New York Sergeants Entitled to Overtime Pay, Says Federal Appeals Court

After being misclassified for more than a decade, thousands of New York City Police Department sergeants will be eligible for overtime pay, ruled a federal appeals court on Friday.

The unanimous ruling came from the 2nd Circuit Court of Appeals panel, which reversed a 2009 decision that held sergeants were not considered non-management members of the police force and not covered under the federal overtime pay regulations as, reported Reuters.

The Federal Labor Standards Act says that non-management employees are entitled to receive overtime pay for any amount of work exceeding the standard 40-hour workweek.

However, employees with considerable management functions are exempt from the Act.

The 2nd Circuit decided that despite management tasks performed by sergeants, their role as first responders on active crime scenes qualifies them for overtime pay.
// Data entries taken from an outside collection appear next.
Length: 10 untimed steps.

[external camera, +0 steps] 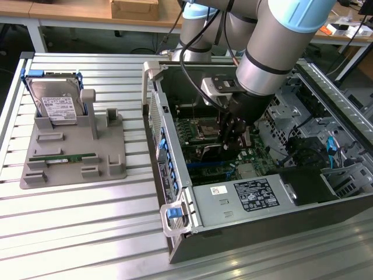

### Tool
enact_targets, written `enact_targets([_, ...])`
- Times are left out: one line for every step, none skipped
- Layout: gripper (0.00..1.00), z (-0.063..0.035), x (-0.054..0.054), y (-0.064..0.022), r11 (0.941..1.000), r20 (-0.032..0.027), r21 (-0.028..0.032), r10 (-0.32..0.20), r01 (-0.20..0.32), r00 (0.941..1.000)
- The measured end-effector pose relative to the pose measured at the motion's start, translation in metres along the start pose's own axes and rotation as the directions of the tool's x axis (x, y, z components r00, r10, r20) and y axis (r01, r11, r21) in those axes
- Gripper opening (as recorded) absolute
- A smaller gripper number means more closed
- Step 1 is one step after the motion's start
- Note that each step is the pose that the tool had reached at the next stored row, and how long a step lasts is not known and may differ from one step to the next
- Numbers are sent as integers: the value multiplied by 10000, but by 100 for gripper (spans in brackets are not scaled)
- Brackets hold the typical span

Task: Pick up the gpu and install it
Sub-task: 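Insert the gpu into the slot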

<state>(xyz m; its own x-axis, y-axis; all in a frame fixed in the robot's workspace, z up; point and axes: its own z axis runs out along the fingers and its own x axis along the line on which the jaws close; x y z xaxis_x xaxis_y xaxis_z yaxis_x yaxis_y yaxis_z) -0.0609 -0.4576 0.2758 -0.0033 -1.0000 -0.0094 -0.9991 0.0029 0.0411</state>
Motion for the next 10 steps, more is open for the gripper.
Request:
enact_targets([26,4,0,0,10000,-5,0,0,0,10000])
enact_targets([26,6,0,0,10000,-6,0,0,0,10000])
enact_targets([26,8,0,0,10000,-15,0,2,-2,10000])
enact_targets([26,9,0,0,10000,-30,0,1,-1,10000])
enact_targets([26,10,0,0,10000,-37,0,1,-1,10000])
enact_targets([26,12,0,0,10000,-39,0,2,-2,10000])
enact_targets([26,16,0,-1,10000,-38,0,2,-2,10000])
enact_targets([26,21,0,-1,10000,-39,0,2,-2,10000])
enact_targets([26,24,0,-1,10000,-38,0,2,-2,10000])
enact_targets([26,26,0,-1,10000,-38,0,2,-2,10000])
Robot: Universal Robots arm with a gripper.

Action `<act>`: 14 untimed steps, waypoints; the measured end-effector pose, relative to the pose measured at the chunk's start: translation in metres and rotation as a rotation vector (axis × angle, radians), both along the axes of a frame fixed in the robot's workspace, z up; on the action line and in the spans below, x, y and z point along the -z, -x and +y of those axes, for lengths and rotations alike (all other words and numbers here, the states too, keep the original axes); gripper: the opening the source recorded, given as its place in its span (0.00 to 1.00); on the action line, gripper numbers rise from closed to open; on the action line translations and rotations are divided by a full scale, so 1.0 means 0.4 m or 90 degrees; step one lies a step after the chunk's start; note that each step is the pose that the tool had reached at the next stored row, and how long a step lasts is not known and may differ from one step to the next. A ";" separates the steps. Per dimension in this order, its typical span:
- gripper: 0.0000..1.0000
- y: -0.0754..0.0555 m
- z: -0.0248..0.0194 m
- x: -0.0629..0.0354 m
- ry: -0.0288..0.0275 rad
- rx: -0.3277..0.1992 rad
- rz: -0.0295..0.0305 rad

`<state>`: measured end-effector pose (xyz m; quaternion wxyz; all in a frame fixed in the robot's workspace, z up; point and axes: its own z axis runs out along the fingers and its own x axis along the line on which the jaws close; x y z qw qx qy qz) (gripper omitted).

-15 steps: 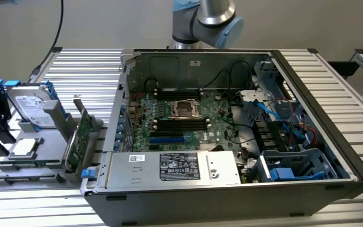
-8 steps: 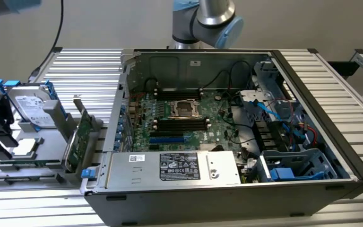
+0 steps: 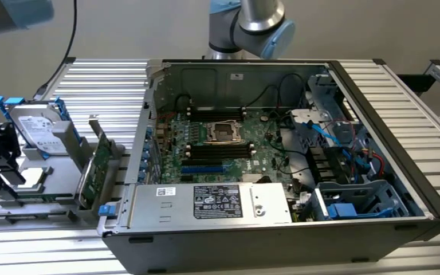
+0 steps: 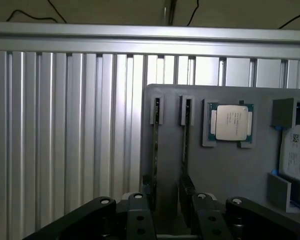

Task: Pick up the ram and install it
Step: 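Pick up the ram and move it above insertion slot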

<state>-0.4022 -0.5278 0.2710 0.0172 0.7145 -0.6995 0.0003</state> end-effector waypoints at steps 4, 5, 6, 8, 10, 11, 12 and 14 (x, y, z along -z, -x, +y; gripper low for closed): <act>0.36 0.000 -0.004 0.018 0.0002 0.004 0.0000; 0.36 0.000 -0.005 0.023 0.0003 0.004 0.0001; 0.36 0.001 -0.006 0.027 0.0003 0.005 0.0001; 0.36 0.001 -0.008 0.036 0.0003 0.007 0.0000; 0.36 0.001 -0.010 0.045 0.0004 0.008 0.0001; 0.36 0.001 -0.011 0.050 0.0004 0.009 0.0000; 0.36 0.001 -0.012 0.054 0.0004 0.009 0.0001; 0.36 0.001 -0.014 0.063 0.0004 0.011 0.0001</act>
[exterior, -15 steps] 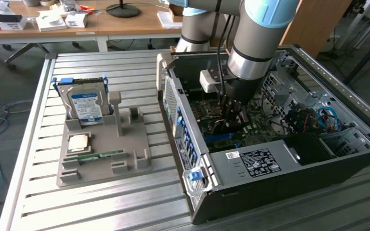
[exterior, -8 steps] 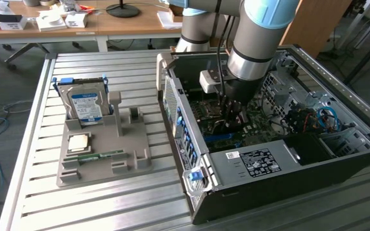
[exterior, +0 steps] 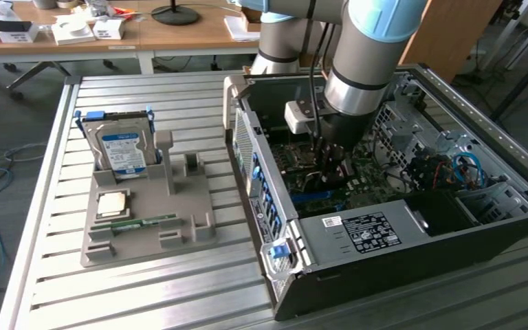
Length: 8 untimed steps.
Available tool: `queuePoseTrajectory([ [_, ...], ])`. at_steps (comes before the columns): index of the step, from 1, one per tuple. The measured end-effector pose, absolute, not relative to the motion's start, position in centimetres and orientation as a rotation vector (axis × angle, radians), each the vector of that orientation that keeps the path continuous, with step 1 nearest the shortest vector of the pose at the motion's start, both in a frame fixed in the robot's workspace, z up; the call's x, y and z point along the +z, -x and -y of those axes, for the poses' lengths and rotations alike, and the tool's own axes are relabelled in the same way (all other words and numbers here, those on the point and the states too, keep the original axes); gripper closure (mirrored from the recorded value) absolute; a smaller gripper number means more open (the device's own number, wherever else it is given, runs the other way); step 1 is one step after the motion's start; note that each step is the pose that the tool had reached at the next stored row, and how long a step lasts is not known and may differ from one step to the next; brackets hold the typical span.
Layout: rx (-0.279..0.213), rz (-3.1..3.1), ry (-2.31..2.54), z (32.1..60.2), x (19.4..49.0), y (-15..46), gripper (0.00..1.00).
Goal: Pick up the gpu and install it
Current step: 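Insert the gpu into the slot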
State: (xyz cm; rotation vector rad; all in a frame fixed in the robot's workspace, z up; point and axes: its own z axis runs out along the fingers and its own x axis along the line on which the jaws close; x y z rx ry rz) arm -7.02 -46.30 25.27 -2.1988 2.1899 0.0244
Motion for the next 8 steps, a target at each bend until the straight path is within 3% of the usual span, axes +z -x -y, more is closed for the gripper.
queuePoseTrajectory([
  [8, 0.024, -2.19, 2.199, 46.3, 24.0, 7.0, 0.73],
])
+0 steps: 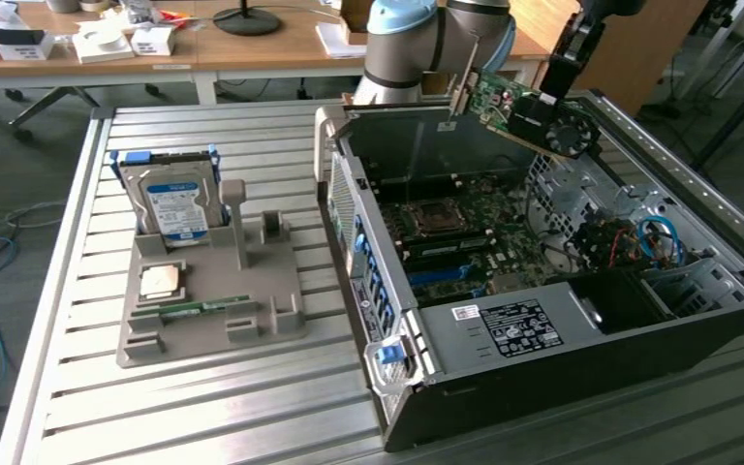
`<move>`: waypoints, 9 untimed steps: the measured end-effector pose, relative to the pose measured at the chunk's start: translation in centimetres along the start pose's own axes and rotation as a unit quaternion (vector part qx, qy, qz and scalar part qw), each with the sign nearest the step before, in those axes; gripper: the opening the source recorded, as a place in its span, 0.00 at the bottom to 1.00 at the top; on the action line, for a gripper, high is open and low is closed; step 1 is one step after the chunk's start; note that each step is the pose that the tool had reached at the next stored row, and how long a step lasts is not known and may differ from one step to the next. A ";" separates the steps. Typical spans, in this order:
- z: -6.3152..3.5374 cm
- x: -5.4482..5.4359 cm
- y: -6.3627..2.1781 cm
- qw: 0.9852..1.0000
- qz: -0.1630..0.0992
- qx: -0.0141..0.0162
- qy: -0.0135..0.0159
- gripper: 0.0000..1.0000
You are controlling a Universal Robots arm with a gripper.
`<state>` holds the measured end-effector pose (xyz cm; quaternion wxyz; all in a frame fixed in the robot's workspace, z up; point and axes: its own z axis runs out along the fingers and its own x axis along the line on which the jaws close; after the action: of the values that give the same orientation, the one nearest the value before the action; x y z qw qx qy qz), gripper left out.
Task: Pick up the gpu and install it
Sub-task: 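Insert the gpu into the slot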
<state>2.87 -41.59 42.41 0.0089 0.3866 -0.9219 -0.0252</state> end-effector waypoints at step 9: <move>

Since 2001, the city has failed to compensate sergeant for overtime work and in 2004 more than 4,000 NYPD sergeants filed a lawsuit arguing that their supervisory duties did not cancel out their work in the field.

Four months later, the U.S. Department of Labor issued a final interpretation of the FLSA exemption statute. The agency decided that employees with first-responder responsibilities, such as police officers, fire fighters and rescue workers, were entitled to overtime pay.

The case has been sent back to the Southern District, which will determine the amount of retroactive overtime pay due. The amount could date back to April 2001.